Asbestos-induced lung epithelial permeability: potential role of nonoxidant pathways

Asbestos fibers are an important cause of lung fibrosis; however, the biological mechanisms are incompletely understood. The lung epithelium serves an important barrier function in the lung, and disrupting the epithelial barrier can contribute to lung fibrosis. Lung epithelial permeability is increased in patients with asbestosis, and asbestos fibers increase permeability across cultured human lung epithelium. However, the mechanism of this increased permeability is not known. Many of the biological effects of asbestos are postulated to be due to its ability to generate oxidants, and oxidants are known to increase epithelial permeability. However, we previously reported that altering the iron content of asbestos (important in oxidant generation) had no effect on its ability to increase permeability.
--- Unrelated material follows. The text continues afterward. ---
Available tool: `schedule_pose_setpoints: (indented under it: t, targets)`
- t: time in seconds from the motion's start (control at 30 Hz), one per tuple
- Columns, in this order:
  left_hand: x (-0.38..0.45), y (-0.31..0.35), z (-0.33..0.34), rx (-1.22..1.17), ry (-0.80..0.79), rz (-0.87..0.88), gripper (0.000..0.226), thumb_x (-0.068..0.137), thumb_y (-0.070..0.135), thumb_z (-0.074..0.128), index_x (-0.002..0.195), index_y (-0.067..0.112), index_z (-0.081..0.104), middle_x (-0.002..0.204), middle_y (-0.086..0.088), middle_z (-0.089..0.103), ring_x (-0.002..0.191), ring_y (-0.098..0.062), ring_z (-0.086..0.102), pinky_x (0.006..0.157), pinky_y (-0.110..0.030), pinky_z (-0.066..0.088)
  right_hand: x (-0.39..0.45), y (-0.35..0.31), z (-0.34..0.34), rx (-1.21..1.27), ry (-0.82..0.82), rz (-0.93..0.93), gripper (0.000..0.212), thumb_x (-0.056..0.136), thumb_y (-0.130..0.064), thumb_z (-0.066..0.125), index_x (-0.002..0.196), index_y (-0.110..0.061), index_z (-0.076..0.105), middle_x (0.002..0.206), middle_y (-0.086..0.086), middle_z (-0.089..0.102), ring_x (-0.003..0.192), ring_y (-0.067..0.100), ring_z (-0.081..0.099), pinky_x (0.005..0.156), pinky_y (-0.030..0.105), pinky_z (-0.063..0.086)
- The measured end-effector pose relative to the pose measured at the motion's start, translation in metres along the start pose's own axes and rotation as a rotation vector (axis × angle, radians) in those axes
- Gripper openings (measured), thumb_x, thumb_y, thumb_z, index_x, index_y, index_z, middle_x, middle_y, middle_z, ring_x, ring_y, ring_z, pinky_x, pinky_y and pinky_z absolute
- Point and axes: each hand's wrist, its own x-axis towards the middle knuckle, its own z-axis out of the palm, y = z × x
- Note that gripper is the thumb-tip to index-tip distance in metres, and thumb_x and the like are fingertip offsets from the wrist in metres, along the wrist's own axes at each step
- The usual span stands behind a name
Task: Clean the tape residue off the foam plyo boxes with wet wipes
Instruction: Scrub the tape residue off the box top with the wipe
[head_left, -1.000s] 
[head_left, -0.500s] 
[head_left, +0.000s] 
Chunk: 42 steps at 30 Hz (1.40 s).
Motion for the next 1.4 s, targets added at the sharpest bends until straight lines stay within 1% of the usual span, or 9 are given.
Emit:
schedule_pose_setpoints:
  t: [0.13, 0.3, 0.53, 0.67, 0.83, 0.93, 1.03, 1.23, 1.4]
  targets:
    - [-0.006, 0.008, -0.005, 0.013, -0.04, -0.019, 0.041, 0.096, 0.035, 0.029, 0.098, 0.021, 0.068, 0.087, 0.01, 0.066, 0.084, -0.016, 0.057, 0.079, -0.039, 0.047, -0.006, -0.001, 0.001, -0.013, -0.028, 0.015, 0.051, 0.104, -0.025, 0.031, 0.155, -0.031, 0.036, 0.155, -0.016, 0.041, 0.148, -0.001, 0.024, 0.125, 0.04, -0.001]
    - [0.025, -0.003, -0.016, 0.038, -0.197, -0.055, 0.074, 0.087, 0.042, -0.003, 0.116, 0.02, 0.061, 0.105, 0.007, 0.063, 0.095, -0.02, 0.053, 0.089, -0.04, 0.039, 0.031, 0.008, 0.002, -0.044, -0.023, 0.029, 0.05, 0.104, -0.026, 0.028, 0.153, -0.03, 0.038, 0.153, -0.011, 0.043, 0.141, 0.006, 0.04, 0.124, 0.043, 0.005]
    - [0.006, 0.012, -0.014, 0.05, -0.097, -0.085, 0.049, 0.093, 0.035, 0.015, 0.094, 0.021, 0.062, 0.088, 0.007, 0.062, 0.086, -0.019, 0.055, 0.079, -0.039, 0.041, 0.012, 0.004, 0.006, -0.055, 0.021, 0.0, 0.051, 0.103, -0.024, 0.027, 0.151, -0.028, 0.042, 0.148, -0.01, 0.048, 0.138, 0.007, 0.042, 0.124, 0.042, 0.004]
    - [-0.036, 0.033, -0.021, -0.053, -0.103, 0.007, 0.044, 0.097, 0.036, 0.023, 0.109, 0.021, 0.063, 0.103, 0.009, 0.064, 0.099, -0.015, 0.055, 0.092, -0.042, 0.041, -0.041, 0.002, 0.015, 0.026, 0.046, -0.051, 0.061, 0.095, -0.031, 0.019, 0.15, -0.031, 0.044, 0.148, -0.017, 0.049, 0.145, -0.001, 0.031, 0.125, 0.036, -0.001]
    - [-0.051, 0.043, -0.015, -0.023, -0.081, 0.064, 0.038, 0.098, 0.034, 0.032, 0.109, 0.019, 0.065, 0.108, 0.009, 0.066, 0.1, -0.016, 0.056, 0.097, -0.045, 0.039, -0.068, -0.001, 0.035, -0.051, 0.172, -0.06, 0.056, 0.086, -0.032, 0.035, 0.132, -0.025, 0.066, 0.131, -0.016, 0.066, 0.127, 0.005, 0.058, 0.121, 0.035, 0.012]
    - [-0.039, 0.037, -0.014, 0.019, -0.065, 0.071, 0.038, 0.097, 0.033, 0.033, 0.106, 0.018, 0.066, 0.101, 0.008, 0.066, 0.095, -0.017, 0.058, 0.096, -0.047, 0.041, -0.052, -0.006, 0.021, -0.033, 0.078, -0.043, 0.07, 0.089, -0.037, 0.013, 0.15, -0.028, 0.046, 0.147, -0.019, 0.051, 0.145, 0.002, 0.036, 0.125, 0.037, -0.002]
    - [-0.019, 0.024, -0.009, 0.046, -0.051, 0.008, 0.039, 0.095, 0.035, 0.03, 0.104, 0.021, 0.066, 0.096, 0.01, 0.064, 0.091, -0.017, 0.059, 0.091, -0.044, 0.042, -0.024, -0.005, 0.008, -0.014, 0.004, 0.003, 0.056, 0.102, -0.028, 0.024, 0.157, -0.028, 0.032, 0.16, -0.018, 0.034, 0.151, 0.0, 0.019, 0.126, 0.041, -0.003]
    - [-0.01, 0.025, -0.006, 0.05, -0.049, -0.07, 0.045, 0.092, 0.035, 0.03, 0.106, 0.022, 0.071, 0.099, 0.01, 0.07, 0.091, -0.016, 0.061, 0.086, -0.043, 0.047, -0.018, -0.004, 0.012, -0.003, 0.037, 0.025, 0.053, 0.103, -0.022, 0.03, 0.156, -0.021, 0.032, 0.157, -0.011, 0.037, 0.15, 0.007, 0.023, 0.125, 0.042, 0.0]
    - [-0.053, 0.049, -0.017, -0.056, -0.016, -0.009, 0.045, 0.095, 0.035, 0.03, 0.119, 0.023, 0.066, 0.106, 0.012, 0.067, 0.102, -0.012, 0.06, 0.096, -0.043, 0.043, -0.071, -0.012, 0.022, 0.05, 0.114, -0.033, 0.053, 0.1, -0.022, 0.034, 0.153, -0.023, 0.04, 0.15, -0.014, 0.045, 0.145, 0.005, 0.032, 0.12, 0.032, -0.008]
For that reason, we undertook these studies to determine whether asbestos increases epithelial permeability through nonoxidant pathways. Both extracellular (H2O2) and intracellular (menadione) oxidants increase paracellular permeability across human lung epithelial monolayers. Extracellular catalase but not superoxide dismutase prevented increased permeability after both oxidant exposures. However, catalase offered no protection from asbestos-induced permeability. We next depleted the cells of glutathione or catalase to determine whether depleting normal cellular antioxidants would increase the sensitivity to asbestos. Permeability was the same in control cells and in cells depleted of these antioxidants. In addition to generating oxidants, asbestos also activates signal transduction pathways. Blocking protein kinase C activation did not prevent asbestos-induced permeability; however, blocking tyrosine kinase with tyrophostin A25 did prevent asbestos-induced permeability, and blocking tyrosine phosphatase with sodium vanadate enhanced the effect of asbestos. These data demonstrate that asbestos may increase epithelial permeability through nonoxidant pathways that involve tyrosine kinase activation. This model offers an important system for studying pathways involved in regulating lung epithelial permeability.